L'image est forte, la Maison Blanche a soigneusement travaillé l'angle de vue. A plusieurs milliers de kilomètres de Washington, le président américain explique, raconte l'histoire des lieux, avec un objectif: montrer leur beauté, mais aussi leur fragilité dans cette partie du globe qui se réchauffe deux fois plus vite que le reste de la planète.

Depuis 1815, ce glacier situé à quelque 200 km au sud d'Anchorage, la plus grande ville de l'Alaska, a reculé de plus de deux kilomètres. "C'est l'un des glaciers les plus étudiés parce qu'il est très accessible", explique le président américain. "Cela dit quelque chose du degré d'urgence avec lequel nous devons agir face à ce problème", ajoute-t-il.

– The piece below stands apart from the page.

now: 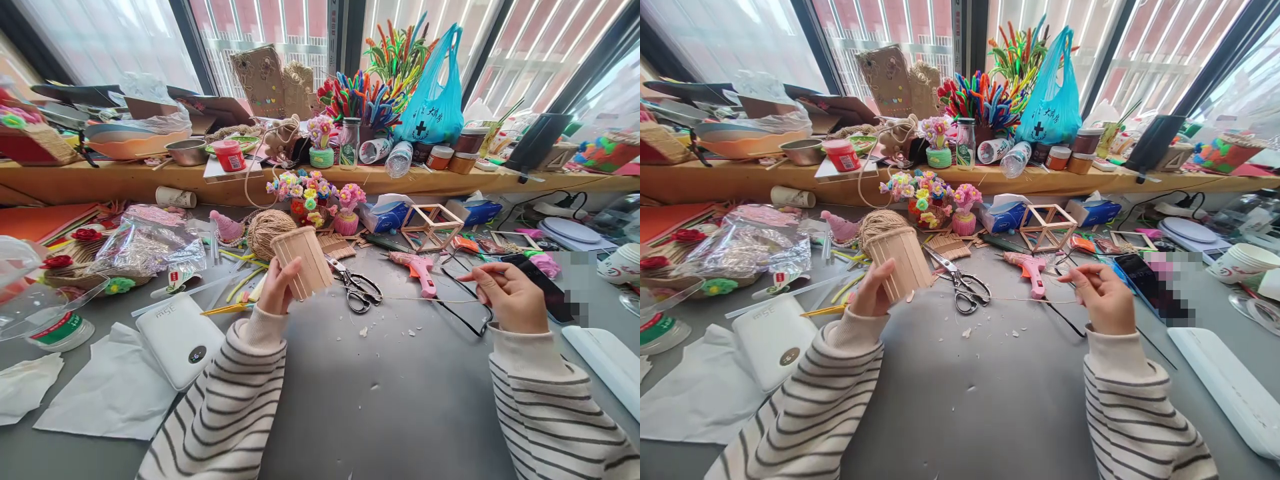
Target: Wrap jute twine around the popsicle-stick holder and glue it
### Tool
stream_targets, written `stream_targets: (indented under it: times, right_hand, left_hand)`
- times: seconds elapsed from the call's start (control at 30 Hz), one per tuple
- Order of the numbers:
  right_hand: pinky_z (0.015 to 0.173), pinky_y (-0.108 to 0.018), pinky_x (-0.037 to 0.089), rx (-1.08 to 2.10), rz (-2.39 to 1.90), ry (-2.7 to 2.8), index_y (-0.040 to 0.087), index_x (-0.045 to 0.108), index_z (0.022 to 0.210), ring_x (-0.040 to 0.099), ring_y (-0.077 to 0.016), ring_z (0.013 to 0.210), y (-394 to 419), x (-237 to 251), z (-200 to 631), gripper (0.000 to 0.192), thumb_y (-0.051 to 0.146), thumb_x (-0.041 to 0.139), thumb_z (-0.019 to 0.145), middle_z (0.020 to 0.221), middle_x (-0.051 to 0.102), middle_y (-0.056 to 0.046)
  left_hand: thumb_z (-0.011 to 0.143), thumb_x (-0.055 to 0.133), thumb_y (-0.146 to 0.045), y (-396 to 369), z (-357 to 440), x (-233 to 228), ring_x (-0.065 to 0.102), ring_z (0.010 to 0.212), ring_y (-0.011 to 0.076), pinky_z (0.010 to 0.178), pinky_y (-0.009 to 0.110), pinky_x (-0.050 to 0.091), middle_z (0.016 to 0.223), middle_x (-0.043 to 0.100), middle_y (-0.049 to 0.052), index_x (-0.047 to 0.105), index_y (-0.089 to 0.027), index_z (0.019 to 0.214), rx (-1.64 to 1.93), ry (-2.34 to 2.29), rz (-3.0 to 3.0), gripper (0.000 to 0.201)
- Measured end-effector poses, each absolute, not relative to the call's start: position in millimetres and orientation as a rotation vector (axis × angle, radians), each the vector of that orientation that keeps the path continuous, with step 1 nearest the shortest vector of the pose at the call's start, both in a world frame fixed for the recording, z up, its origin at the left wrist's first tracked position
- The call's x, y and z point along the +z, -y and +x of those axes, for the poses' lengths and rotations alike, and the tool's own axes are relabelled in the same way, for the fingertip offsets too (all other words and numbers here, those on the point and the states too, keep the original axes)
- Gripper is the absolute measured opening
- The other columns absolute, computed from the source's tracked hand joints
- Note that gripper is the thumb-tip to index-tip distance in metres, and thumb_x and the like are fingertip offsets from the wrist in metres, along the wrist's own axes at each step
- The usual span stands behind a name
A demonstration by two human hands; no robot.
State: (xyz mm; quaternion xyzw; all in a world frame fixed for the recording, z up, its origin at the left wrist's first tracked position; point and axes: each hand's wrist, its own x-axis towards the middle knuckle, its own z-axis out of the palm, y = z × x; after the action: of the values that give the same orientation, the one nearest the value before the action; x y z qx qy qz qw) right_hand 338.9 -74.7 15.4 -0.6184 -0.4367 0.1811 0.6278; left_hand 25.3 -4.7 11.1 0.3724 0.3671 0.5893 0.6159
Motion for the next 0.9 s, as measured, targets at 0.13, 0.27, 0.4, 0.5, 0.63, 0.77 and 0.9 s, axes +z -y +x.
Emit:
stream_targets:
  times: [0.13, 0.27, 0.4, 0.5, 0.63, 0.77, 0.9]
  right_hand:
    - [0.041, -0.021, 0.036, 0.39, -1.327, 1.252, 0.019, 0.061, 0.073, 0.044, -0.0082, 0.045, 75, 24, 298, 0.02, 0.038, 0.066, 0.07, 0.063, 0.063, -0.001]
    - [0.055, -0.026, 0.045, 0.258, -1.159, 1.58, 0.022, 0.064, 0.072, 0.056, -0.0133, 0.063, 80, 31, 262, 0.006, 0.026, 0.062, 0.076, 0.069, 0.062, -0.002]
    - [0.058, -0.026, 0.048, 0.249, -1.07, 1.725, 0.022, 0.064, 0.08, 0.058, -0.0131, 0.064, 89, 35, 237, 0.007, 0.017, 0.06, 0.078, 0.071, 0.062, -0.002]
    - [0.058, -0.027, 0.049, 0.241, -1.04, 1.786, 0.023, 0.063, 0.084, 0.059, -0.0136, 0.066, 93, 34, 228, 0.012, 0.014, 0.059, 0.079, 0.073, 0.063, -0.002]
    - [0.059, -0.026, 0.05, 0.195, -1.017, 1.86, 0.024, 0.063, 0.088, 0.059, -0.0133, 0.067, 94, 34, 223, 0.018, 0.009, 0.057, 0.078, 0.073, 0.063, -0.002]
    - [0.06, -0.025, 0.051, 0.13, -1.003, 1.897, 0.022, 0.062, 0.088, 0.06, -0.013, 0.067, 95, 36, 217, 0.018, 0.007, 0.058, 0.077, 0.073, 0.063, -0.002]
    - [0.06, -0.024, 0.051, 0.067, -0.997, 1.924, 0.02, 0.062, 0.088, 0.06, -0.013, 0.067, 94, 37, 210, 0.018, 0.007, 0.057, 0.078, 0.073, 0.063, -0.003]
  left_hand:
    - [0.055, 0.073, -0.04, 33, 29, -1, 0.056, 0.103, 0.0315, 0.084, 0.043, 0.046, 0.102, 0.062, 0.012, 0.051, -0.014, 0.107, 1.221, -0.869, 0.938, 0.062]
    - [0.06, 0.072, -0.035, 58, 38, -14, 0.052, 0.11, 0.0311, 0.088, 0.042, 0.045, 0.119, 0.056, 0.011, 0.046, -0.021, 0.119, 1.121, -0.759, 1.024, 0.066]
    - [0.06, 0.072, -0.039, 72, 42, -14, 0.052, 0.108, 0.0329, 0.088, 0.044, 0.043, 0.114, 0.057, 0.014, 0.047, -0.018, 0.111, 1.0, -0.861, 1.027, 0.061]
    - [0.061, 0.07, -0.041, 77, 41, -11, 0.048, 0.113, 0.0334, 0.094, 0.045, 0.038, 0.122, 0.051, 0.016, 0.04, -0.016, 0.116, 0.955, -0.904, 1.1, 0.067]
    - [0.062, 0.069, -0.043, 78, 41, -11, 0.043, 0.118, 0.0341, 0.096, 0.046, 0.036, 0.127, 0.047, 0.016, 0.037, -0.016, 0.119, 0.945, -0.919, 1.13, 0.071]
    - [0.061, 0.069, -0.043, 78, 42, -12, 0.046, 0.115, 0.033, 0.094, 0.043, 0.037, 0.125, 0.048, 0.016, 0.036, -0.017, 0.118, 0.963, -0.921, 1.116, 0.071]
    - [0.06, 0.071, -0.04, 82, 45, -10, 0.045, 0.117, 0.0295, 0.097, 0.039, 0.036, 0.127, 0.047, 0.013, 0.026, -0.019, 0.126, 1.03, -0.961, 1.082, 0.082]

"C'est le meilleur indicateur qui soit sur le défi auquel nous sommes confrontés quand nous parlons de changement climatique", poursuit-il, au lendemain d'un discours en forme de mise en garde au cours duquel il a averti: "nous n'agissons pas assez vite".

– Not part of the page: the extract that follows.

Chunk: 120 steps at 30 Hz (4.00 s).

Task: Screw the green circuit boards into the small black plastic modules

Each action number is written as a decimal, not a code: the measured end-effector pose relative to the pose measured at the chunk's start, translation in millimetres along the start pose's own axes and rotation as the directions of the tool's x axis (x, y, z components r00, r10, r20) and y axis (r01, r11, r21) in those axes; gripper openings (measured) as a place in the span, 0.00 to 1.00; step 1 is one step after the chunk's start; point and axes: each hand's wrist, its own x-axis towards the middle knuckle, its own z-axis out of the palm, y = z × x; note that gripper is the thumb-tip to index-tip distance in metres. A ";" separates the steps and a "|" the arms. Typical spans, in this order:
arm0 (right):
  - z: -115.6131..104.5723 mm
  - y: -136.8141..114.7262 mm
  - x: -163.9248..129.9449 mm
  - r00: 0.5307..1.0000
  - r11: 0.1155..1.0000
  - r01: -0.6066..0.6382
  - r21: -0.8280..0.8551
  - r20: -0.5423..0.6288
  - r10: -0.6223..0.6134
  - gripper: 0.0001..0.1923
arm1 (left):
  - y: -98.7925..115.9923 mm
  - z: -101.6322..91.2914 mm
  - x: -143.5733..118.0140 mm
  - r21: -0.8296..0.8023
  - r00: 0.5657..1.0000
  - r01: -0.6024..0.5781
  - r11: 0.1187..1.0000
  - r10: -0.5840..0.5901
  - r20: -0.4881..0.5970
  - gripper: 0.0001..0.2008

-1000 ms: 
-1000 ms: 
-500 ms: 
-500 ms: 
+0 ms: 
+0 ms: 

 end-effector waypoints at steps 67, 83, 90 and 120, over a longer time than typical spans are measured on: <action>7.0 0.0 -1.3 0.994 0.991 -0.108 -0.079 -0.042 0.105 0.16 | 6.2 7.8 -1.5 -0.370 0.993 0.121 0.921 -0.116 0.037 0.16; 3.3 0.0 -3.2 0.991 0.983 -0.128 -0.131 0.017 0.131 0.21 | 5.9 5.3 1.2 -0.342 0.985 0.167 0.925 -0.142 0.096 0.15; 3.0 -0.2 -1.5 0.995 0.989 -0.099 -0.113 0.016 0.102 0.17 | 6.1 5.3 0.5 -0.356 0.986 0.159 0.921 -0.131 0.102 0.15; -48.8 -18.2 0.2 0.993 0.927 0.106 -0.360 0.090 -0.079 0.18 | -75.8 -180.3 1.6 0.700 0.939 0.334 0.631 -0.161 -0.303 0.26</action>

Deborah Kurtz, chercheuse au sein du Parc national, explique ce retrait qui s'accélère: "le changement climatique est le facteur principal qui explique le retrait des glaciers", assure-t-elle. "Presque tous les glaciers en Alaska sont en retrait."

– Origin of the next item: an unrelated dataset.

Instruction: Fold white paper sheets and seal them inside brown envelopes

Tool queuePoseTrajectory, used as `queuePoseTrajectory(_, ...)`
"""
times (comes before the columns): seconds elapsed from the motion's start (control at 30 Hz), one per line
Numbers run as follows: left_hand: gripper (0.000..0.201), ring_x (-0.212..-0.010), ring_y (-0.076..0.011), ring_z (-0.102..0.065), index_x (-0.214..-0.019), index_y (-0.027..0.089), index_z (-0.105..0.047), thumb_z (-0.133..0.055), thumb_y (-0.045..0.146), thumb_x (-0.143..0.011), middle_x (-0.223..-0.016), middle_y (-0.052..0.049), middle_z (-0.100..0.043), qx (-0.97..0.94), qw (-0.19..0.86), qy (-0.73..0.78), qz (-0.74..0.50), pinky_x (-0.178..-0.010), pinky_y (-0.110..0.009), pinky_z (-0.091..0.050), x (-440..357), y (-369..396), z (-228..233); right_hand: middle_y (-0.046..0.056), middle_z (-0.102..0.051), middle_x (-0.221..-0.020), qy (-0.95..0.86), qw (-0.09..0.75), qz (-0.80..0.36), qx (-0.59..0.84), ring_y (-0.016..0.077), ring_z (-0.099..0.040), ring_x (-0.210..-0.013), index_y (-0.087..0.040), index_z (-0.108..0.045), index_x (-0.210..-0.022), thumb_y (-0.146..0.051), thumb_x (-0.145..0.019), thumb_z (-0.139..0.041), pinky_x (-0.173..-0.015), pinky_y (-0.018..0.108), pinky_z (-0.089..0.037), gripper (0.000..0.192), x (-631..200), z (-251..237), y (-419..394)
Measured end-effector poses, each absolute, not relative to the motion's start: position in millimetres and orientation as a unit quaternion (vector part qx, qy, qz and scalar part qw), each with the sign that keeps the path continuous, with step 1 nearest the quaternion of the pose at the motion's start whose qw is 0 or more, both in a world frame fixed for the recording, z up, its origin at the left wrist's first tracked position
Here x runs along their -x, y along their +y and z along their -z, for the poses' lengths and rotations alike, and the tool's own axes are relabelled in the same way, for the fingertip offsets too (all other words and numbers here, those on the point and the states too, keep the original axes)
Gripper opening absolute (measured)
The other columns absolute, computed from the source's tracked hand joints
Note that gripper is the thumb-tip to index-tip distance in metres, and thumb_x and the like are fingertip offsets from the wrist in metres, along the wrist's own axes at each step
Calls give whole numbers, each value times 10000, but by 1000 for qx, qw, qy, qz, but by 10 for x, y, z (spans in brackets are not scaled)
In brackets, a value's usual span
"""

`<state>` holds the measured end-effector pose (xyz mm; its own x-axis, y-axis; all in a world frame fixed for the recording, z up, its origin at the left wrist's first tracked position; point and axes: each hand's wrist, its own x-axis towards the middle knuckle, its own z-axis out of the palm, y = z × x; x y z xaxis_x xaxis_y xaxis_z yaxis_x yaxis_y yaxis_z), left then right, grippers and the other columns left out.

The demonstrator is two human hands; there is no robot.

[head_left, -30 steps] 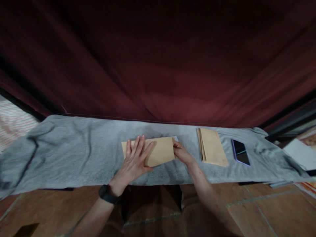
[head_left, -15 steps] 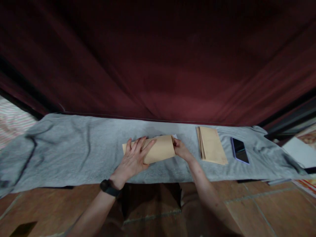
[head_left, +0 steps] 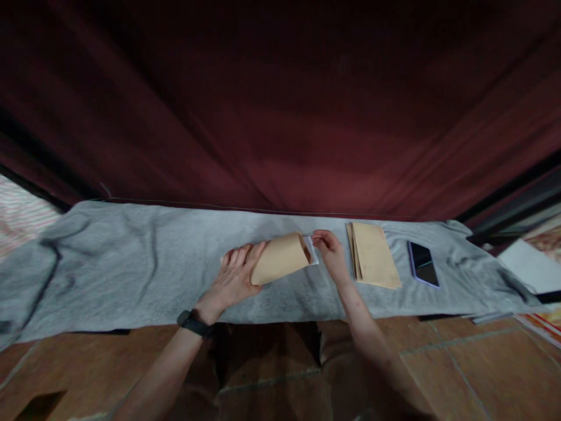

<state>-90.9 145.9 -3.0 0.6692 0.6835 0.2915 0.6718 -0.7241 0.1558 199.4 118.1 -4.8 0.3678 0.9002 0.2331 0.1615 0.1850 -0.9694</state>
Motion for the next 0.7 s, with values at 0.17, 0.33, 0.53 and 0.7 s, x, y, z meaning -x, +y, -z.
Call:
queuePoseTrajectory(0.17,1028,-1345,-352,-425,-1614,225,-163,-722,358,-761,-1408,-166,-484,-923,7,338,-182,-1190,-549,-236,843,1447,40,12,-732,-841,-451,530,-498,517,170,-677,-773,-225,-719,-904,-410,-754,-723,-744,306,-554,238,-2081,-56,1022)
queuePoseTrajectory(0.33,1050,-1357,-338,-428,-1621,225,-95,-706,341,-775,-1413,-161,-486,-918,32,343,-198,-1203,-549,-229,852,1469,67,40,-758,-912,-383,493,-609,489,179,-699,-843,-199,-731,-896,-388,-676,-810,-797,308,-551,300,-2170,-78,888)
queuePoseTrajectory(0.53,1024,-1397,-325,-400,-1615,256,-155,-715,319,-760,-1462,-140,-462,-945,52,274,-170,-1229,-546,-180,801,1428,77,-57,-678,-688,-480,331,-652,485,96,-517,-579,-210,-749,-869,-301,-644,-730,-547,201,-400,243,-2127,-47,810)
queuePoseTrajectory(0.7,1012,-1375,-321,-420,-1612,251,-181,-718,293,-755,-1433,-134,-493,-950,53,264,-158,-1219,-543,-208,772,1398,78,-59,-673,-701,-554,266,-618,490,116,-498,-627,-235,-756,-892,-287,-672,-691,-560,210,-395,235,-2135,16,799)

M. Obama s'est ensuite rendu sur un bateau dans le parc national des Kenai Fjords, dans la Resurrection Bay.

Réactions partagées

Preuve des sentiments mêlés que cette visite présidentielle suscite dans cet Etat aux ressources très liées à l'exploration pétrolière, les panneaux sur le bord de la route sont parfois contradictoires. Lundi, des centaines de manifestants s'étaient réunis à Anchorage pour demander l'annulation du permis accordé à Shell pour mener des forages dans la mer des Tchouktches, au nord de l'Alaska.

La tonalité était différente mardi. A son arrivée en hélicoptère sur le petit aéroport de Seward, petite ville de 3000 habitants, une immense bannière avait été déployée dans un champ. "Bienvenue M. le président, merci pour l'autorisation accordée à Shell."

Sommet renommé

Mais le climat n'est pas la seule préoccupation des habitants de ce vaste territoire vendu en 1867 aux Etats-Unis par l'Empire russe et devenu le 49e Etat des Etats-Unis d'Amérique en 1959.

"Nous vous souhaitons une bienvenue à la hauteur de Denali", pouvait-on lire sur une des pancartes, brandies par un habitant visiblement ravi de la décision présidentielle de rebaptiser le Mont McKinley, plus haut sommet d'Amérique du Nord.

Il ne sera désormais officiellement plus désigné par le nom du 25e président des Etats-Unis mais par celui qui fut utilisé pendant des siècles par les populations locales et y est toujours largement employé.